→ **What to produce**: Reproduce every entry below precisely; do not include the pictures.

→ **Data extracted from a collection**:
■ ■ ■

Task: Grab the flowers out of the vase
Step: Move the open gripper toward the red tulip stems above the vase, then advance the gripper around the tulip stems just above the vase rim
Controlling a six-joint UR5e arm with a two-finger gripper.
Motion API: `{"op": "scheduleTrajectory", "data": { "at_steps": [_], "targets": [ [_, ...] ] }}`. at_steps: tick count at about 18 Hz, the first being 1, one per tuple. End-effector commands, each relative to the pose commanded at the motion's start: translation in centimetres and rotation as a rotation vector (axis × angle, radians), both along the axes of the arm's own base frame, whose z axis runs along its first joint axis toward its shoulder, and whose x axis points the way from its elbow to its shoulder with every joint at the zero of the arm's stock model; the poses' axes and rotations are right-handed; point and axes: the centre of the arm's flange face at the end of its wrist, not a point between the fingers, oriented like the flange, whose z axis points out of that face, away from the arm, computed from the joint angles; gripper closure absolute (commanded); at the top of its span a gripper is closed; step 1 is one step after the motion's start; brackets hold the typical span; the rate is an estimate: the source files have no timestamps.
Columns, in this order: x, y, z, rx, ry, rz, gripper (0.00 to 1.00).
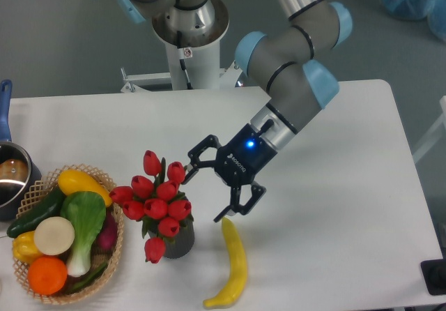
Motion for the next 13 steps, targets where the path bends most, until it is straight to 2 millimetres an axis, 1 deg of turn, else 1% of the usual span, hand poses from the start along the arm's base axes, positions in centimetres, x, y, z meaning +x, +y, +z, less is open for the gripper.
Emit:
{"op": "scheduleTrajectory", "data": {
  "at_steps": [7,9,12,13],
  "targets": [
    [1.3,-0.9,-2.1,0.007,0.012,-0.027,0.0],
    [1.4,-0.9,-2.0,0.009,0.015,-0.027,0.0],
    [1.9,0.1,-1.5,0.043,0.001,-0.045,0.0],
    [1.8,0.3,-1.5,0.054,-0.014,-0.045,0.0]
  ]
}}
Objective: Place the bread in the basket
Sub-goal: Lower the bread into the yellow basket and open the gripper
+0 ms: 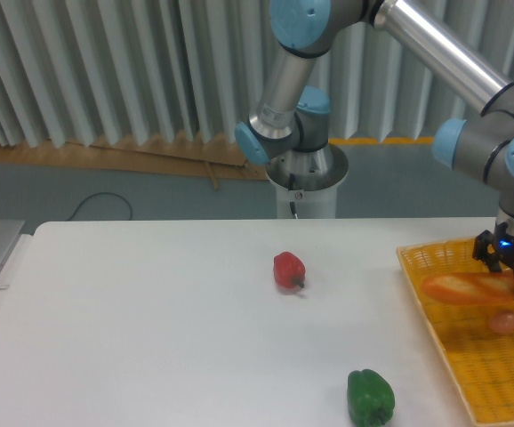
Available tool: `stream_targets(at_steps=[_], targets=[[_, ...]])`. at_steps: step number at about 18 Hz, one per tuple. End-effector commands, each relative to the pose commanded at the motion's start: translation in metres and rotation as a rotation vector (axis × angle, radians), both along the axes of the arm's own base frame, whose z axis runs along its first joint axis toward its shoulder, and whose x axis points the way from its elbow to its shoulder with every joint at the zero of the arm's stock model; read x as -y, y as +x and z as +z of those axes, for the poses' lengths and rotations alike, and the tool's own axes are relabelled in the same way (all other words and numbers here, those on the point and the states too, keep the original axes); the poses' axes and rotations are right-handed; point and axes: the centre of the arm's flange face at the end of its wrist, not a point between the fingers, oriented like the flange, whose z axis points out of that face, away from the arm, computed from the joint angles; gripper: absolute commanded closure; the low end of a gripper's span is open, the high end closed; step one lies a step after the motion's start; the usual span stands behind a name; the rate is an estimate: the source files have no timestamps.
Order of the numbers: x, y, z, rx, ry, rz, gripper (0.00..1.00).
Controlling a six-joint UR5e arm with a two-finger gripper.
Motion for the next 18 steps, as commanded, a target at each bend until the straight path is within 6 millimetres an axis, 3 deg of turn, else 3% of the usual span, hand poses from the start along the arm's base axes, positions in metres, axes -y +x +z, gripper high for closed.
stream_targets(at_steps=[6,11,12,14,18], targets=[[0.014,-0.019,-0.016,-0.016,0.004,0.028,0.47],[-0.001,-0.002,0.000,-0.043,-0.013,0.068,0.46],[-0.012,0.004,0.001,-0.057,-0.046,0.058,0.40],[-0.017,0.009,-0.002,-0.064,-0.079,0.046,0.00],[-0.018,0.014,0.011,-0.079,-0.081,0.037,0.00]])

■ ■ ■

→ **Written reply**:
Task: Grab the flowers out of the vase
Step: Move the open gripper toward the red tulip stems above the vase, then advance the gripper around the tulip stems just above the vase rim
Controlling a six-joint UR5e arm with a two-finger gripper.
Motion API: `{"op": "scheduleTrajectory", "data": { "at_steps": [_], "targets": [ [_, ...] ] }}`. at_steps: tick count at about 18 Hz, the first being 1, one per tuple. End-effector commands, each relative to the pose commanded at the motion's start: translation in centimetres and rotation as a rotation vector (axis × angle, radians), both along the axes of the arm's own base frame, whose z axis runs along its first joint axis toward its shoulder, and whose x axis points the way from its elbow to its shoulder with every joint at the zero of the arm's stock model; the poses' axes and rotations are right-handed; point and axes: the centre of the arm's flange face at the end of its wrist, not a point between the fingers, oriented like the flange, whose z axis points out of that face, away from the arm, computed from the joint angles; gripper closure absolute (commanded); at the top of its span a gripper is closed; step 1 is one step after the motion's start; brackets hold the typical span; the rate is an estimate: the source files have no timestamps.
Columns, in this order: x, y, z, rx, ry, rz, gripper (0.00 to 1.00).
Motion for the next 13 steps, targets where the path bends most, until it is straight to 2 millimetres an axis, 1 deg of turn, else 1% of the usual span, hand poses from the start along the arm's base axes, positions in centimetres, x, y, z meaning +x, +y, +z, less is open for the gripper.
Emit:
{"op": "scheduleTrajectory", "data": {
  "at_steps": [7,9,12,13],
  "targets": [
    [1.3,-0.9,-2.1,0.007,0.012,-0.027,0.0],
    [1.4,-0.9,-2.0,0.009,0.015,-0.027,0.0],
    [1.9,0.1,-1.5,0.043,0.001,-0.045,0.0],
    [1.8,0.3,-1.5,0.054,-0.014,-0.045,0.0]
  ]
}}
Objective: Place the bread in the basket
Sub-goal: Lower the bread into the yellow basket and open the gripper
+0 ms: 
Available tool: `stream_targets(at_steps=[_], targets=[[_, ...]])`. at_steps: step number at about 18 Hz, one per tuple. End-effector commands, each relative to the pose commanded at the motion's start: translation in metres and rotation as a rotation vector (axis × angle, radians), both along the axes of the arm's own base frame, whose z axis runs along its first joint axis toward its shoulder, and whose x axis points the way from its elbow to its shoulder with every joint at the zero of the arm's stock model; read x as -y, y as +x and z as +z of those axes, for the poses' lengths and rotations alike, and the tool's own axes are relabelled in the same way (all other words and numbers here, those on the point and the states too, keep the original axes); the poses' axes and rotations are right-handed; point and axes: the centre of the arm's flange face at the end of its wrist, not a point between the fingers, oriented like the flange, whose z axis points out of that face, away from the arm, computed from the joint angles; gripper: absolute commanded closure; the low end of a gripper's span is open, the high end closed; step one lies a step after the motion's start; the usual span stands behind a name; the rate is an estimate: the source files have no timestamps.
Order of the numbers: x, y, z, rx, ry, rz, gripper (0.00..1.00).
Controlling a six-joint UR5e arm with a two-finger gripper.
Motion for the next 18 steps, as commanded, a target at each bend until the straight path is within 6 millimetres an axis, 3 deg of turn, else 3% of the usual span, hand poses from the start along the arm's base axes, positions in metres, axes -y +x +z, gripper high for closed.
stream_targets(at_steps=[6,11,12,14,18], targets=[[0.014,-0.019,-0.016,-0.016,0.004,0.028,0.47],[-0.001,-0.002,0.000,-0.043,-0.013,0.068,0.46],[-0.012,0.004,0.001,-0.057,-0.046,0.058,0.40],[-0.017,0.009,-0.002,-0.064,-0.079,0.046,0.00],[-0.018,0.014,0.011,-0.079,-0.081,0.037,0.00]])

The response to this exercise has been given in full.